For your convenience, a primer of every year’s holiday business reporting:
- Anywhere from a month to a week before Thanksgiving, a reporter speculates—while quoting a corporate spokesperson or two to meet the standards of good reporting—that retailers have high hopes that Black Friday will, what do you know, put them in the black.
- Thanksgiving week, newspapers and cable networks run a story or two or more about the most anticipated deals and the “hot” gifts to buy, thereby saving retailers gobs of cash on advertising.
- On Friday, editors and producers set photographers free to film shoppers pushing their way into stores and the long lines they are willing to endure; if there are old women falling down or men fighting over televisions, the images and stories get sent nationwide. At the same time, intrepid reporters speculate whether shoppers are spending as much money/credit as they spent last year.
- Saturday, reporters summarize Friday and punctuate their summaries with eager young women who camped at the door to Best Buy all night. Meanwhile, business desks await the sales reports, and the story leads on television as soon as it can. Usually, sales will be up or sales will be down from the previous year.
- Finally, from Sunday after Thanksgiving until New Year’s Eve reporters quote speculations about what all the results mean: sometimes they means the economy is good, and sometimes they mean it’s bad; sometimes they reveal that retailers are now waiting for an after-Christmas push; often they reveal that some hot items (see 2, above) didn’t sell as well as expected, which leads to more speculation about the meaning of it all.
At least one can hide from this sort of marketing if one wants…it doesn’t invade your dreams.
by JH—Nov 25, 12:22 PM
which is worse: marketers being marketers, or reporters being marketers?
by greg—Nov 25, 12:42 PM
I’m tempted to come up with something obfuscatory and overly clever, but I think I’ll just say that reporters being marketers is worse. It is the holiday season after all; the season for not being obfuscatory and overly clever.
by JH—Nov 25, 01:00 PM
It’s also not the season for challenging rejoinders—sorry about that. I too would be pissed if my cell phone went off to tell me about a crappy movie.
by greg—Nov 25, 02:47 PM
Bless us this holiday season!
In a partial defense of media coverage of shopping season: Anytime big groups of people get together for one purpose it is almost by definition newsworthy, especially when there’s tension or the potential for violence.
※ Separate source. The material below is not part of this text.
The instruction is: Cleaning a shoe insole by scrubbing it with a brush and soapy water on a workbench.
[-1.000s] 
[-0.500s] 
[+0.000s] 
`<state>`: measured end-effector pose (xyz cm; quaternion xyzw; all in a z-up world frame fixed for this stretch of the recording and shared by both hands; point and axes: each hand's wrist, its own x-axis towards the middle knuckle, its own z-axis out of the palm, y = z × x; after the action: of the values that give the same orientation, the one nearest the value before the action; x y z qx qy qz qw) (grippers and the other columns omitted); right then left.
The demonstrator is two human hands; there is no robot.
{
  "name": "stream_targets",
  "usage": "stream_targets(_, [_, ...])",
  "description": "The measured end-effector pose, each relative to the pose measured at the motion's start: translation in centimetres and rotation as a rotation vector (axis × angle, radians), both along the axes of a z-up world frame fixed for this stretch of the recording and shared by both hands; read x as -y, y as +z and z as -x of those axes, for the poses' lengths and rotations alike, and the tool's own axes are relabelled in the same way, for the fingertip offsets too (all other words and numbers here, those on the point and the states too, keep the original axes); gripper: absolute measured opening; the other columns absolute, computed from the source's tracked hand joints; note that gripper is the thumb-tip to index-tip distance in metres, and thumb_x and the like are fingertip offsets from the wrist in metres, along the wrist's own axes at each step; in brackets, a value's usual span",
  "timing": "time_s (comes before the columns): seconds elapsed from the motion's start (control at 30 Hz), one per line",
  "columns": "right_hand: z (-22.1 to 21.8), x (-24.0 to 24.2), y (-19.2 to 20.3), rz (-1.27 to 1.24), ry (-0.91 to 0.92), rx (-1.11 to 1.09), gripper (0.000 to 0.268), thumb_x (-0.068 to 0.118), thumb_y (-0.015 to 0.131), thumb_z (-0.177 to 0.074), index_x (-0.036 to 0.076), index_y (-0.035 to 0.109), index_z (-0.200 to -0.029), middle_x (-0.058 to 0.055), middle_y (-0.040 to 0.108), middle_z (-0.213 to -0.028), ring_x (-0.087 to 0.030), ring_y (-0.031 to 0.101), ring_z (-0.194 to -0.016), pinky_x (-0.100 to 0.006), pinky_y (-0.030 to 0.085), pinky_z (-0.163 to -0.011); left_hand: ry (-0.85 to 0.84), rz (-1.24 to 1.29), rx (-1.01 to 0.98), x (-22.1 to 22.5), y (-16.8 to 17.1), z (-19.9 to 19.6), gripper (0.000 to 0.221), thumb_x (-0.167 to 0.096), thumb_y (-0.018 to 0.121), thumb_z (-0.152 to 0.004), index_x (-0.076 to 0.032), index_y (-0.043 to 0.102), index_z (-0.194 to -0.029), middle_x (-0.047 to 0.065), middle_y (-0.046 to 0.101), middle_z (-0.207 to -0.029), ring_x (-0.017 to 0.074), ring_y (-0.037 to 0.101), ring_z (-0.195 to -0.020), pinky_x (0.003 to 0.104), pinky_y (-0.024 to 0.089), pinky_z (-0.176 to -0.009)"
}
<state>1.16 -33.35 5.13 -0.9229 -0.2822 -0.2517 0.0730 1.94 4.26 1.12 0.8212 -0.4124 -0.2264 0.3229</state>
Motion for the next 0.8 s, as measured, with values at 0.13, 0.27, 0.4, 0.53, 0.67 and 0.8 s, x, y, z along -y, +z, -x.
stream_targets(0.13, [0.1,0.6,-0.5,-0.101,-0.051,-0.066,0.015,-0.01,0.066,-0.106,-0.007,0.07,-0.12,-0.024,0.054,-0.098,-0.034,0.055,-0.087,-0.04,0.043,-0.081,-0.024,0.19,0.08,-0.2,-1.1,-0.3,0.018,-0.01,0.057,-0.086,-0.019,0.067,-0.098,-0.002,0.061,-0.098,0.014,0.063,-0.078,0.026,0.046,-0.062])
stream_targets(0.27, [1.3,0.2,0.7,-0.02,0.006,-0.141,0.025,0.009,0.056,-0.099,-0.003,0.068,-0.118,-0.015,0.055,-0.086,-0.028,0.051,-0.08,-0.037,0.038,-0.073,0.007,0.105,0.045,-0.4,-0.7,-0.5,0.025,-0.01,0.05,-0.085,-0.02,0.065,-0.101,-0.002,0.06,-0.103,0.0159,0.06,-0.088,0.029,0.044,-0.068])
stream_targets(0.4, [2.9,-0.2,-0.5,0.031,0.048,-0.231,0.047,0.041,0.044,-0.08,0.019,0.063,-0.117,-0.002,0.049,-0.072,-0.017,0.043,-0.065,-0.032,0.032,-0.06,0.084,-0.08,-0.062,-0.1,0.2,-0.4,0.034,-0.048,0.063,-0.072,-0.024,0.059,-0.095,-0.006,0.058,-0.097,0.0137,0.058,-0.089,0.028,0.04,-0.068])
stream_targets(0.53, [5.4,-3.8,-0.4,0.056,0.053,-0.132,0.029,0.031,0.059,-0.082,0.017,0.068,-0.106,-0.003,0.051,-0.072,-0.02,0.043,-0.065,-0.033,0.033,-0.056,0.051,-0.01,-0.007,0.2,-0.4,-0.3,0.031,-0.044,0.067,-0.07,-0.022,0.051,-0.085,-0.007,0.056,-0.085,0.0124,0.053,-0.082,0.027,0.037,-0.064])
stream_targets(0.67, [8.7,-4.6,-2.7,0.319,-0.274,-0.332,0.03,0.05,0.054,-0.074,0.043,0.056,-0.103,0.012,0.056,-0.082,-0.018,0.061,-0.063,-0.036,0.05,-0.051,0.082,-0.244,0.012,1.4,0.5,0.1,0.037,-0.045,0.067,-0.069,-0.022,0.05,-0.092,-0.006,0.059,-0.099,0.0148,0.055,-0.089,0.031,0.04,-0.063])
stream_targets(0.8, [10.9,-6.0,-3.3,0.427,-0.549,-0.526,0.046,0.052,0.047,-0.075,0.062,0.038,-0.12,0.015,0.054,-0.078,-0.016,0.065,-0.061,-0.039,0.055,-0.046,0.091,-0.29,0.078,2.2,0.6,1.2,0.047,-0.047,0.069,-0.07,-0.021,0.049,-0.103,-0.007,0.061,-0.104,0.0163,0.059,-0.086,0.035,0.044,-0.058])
These huge shopping crowds seem to be close to a uniquely American event. In most foreigners’ stock inventory of iconic American images: moon-landing, fat people, guns, pop music, etc, there is also the spectacle of crowds stampeding through newly opened doors and stampeding over the inevitable stumblers.
by JH—Nov 25, 02:58 PM
As if it really matters what Neil Cavuto says, but yesterday he said that the media ignored the biggest shopping day of the year. Do people like him write the commentary a month ahead of time and leave blanks for the requisite “facts” to support their claims? I mean, he didn’t do any research, obviously.
by greg—Nov 28, 04:51 PM
Neil Cavuto is the dumbest man on TV.
by JH—Nov 28, 05:22 PM
our sinful economy
by Jeremy—Nov 29, 12:54 PM
i realize it’s something of non sequitor
by Jeremy—Nov 29, 01:44 PM
Enjoyed that article, J.
I find it interesting the degree of social inequality that Americans tolerate, perhaps even celebrate. Comparable situations in a European country might well have sparked a revolution.
So successful has been our indoctrination with the idea that the rich are rich because they earned it, and the poor poor because they didn’t. It’s the most beneficial theology/cosmology for the ruling classes since the idea of the divine right of kings.